* [Exercise requirements]
In the material below, identify each line bearing the word "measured". Reproduce those lines.

* [Collected data]

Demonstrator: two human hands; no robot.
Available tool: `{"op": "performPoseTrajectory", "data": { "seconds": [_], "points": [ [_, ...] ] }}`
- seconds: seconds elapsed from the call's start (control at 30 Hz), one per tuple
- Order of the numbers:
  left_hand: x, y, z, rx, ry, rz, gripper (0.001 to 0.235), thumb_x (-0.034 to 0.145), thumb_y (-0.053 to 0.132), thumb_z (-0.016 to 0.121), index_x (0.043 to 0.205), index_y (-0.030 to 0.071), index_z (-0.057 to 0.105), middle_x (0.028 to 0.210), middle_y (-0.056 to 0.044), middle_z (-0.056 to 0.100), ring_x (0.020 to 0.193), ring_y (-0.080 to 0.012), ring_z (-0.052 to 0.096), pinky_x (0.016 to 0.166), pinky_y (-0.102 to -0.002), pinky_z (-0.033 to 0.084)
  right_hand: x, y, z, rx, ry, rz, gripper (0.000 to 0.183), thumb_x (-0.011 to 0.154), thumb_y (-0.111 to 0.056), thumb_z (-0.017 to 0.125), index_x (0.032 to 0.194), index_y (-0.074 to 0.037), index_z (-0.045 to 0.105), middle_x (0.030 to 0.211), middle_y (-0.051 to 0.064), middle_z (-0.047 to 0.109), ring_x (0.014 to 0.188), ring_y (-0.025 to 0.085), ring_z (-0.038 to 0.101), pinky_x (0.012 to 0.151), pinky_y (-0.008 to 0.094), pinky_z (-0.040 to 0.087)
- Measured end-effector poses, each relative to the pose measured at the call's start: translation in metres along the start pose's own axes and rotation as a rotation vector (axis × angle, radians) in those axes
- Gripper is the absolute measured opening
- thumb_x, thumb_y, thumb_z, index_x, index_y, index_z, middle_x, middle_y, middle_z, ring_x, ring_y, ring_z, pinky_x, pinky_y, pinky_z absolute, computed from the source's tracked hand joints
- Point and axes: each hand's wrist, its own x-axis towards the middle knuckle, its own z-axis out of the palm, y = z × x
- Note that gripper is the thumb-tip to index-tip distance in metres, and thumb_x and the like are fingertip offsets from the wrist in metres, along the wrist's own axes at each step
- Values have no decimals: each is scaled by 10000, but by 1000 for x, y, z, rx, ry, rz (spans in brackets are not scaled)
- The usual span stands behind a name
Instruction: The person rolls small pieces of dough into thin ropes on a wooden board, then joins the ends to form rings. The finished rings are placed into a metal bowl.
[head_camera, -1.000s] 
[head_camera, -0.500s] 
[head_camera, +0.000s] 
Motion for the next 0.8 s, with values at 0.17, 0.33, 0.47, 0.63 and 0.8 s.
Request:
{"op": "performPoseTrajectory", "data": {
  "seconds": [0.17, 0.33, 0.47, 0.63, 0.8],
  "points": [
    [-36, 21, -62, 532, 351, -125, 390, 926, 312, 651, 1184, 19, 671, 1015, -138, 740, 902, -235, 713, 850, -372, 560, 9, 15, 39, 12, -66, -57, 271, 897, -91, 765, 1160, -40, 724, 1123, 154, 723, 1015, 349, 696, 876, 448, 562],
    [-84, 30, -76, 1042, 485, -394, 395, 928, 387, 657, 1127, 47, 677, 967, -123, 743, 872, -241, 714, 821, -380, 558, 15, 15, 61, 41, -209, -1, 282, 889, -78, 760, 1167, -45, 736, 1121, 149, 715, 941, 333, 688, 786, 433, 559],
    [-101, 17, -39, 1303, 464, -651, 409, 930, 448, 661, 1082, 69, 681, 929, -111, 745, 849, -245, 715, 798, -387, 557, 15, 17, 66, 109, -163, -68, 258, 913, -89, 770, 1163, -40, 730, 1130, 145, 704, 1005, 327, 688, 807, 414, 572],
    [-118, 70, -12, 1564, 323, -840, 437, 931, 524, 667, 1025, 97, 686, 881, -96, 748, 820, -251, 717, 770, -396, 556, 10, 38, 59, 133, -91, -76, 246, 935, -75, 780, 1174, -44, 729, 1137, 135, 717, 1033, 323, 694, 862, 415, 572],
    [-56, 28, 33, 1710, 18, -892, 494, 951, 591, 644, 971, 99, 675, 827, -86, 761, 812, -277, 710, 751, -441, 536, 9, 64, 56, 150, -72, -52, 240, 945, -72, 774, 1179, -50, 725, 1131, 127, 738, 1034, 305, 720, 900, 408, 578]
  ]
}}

* [Answer box]
- Measured end-effector poses, each relative to the pose measured at the call's start: translation in metres along the start pose's own axes and rotation as a rotation vector (axis × angle, radians) in those axes
- Gripper is the absolute measured opening

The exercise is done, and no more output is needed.